▸ **PROBLEM**
Restate exactly the lines from the top of the listing below to the line containing "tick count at"; the remaining lines are not wanted.

· · ·

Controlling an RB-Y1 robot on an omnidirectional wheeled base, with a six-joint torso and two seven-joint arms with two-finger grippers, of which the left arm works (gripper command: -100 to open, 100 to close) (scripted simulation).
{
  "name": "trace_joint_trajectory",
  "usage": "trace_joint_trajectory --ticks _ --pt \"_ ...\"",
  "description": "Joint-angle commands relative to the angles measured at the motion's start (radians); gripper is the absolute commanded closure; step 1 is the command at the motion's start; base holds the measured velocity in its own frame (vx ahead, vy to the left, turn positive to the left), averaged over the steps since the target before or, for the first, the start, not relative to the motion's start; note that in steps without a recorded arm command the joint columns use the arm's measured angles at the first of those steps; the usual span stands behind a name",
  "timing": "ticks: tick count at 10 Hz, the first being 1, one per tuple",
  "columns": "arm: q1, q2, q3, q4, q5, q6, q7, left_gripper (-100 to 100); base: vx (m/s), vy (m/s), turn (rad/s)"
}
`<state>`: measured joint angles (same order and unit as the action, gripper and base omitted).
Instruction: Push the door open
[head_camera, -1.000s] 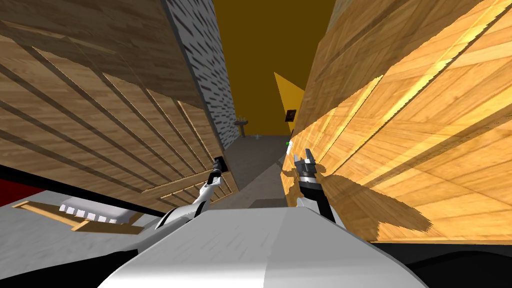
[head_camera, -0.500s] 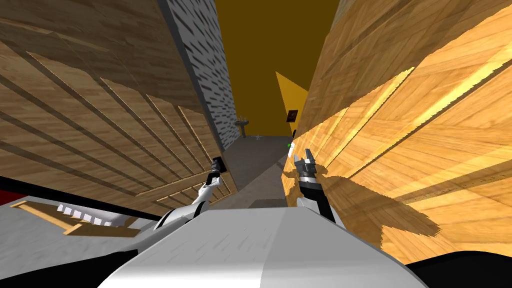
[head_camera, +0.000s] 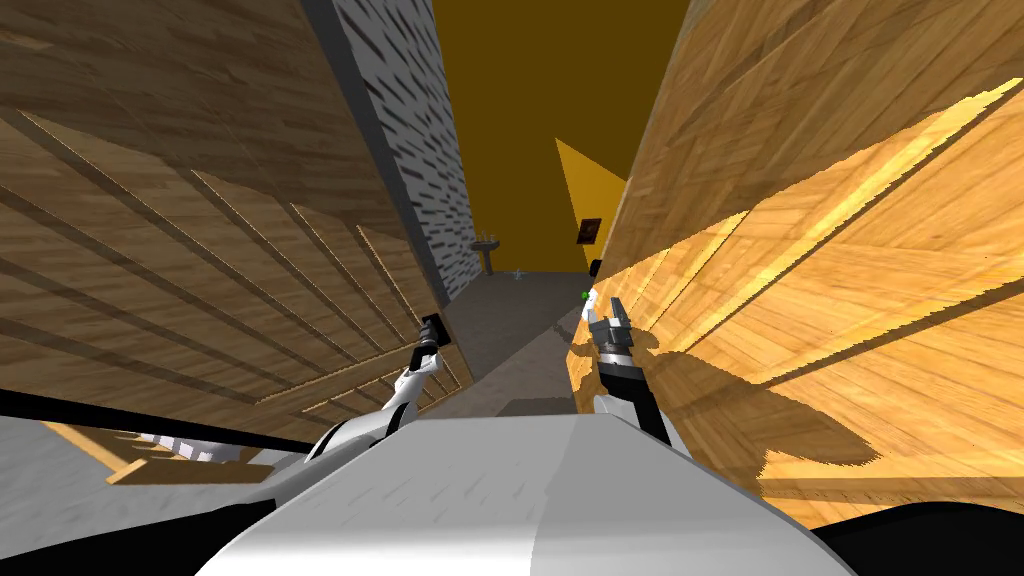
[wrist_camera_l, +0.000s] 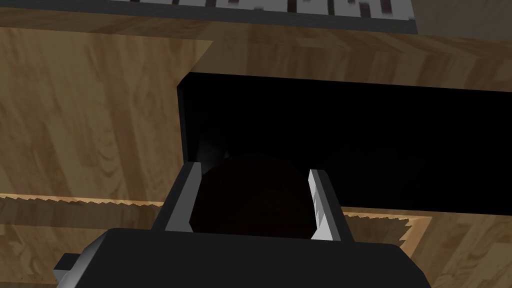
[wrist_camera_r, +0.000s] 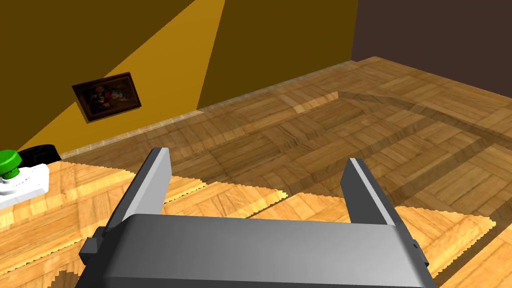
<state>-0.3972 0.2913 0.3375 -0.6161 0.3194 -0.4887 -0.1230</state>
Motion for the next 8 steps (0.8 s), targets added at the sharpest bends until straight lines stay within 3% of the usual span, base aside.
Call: trace_joint_trajectory --ticks 1,8 --pt "-0.006 0.012 0.015 0.015 0.005 -0.008 -0.006 100 0.175 0.005 0.064" --pt "-0.006 0.019 0.058 0.027 0.021 -0.014 -0.033 100 0.129 -0.029 0.048"
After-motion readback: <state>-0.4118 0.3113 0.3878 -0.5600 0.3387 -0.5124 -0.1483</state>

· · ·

▸ **ANSWER SPACE**
Controlling an RB-Y1 robot on an omnidirectional wheeled base, with a six-joint torso and two seven-joint arms with two-finger grippers, of which the left arm works (gripper command: -100 to open, 100 to close) (scripted simulation).
{
  "name": "trace_joint_trajectory",
  "usage": "trace_joint_trajectory --ticks _ --pt \"_ ...\"",
  "description": "Joint-angle commands relative to the angles measured at the motion's start (radians); gripper is the absolute commanded closure; step 1 is the command at the motion's start; base holds the measured velocity in its own frame (vx ahead, vy to the left, turn positive to the left), averaged over the steps since the target before or, for the first, the start, not relative to the motion's start; note that in steps without a recorded arm command the joint columns use the arm's measured angles at the first of those steps; the usual span stands behind a name",
  "timing": "ticks: tick count at 10 Hz, the first being 1, one per tuple",

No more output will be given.